“We Can’t All Be Rattlesnakes,” is a great read and a great teaching tool for children with social learning challenges. The main character in this book is a gopher snake, who is captured by a middle-school-aged boy (“Gunnar”) who names her “Crusher,” and keeps her as a pet. The author, Patrick Jennings, tells the story from the perspective of the snake and that of the other wild animals whom the boy has captured.
Kids who like reptiles, amphibians and insects will appreciate the author’s accuracy in describing these creatures habits, physiology and characteristics. Kids who love video games will appreciate Gunnar’s preoccupation with them. Because of these popular themes and the author’s effective presentation of the story from the vantage point of the snake and the other “pets,” this book can serve as a useful platform for teaching how one individual’s perspective on a situation may be entirely different from that of another individual who is experiencing the same events. The book also deals with themes of compassion and empathy in ways which also serve as good teaching tools. The snake’s surprising journey in this regard adds an important dimension to the topic of perspective-taking.
The ability to understand another person’s perspective is a social learning skill which is an important prerequisite to a child’s ability to able to read with understanding. Often, children who have ADHD, ADD, autism and other developmental challenges have difficulty with reading comprehension because they do not develop this fundamental social learning skill intuitively (as neurotypical children do) during early childhood development.

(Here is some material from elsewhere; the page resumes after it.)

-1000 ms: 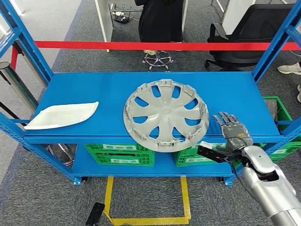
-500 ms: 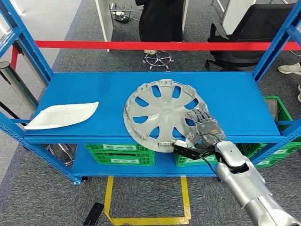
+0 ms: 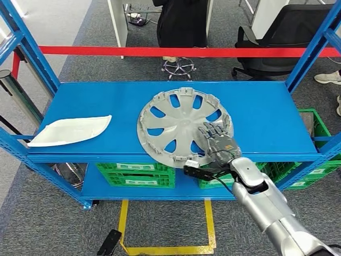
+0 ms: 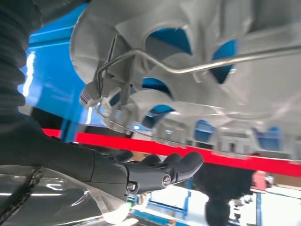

When a child is very “me-focused” because he or she doesn’t understand that other people have wants, needs and preferences which need to be respected (as he wants his own to be), sharing, turn-taking and other basic social conventions are hard for them to understand and follow. And, if a kid can’t understand basic social conventions that require perspective-taking in his own life, he may find it even more challenging to understand a fictional character’s actions, intentions and reactions. Jenning’s book can serve as a teaching bridge from areas of deep interest and competency with which the socially-challenged child is quite familiar to the relatively unknown and unmastered concept of perspective-taking.
Jennings also does a good job of portraying the social dynamics of pre-adolescent boys. But while the language used by Gunnar and his pre-teen peers may correctly reflect how some neurotypical boys may interact with each other in certain settings, it can be quite rude at times. Sarcasm and put-downs are common in peer-to-peer dialogue. (“Eat me,” is how one boy responds responds to an unwelcome observation by another peer.) For this reason, some adults may decide that the book is not developmentally appropriate for some children with autism who are in the 8-12 year-old target demographic. Parents and teachers should review the book in advance to plan whether and/or how to address the saltier portions of dialogue in their social learning instruction.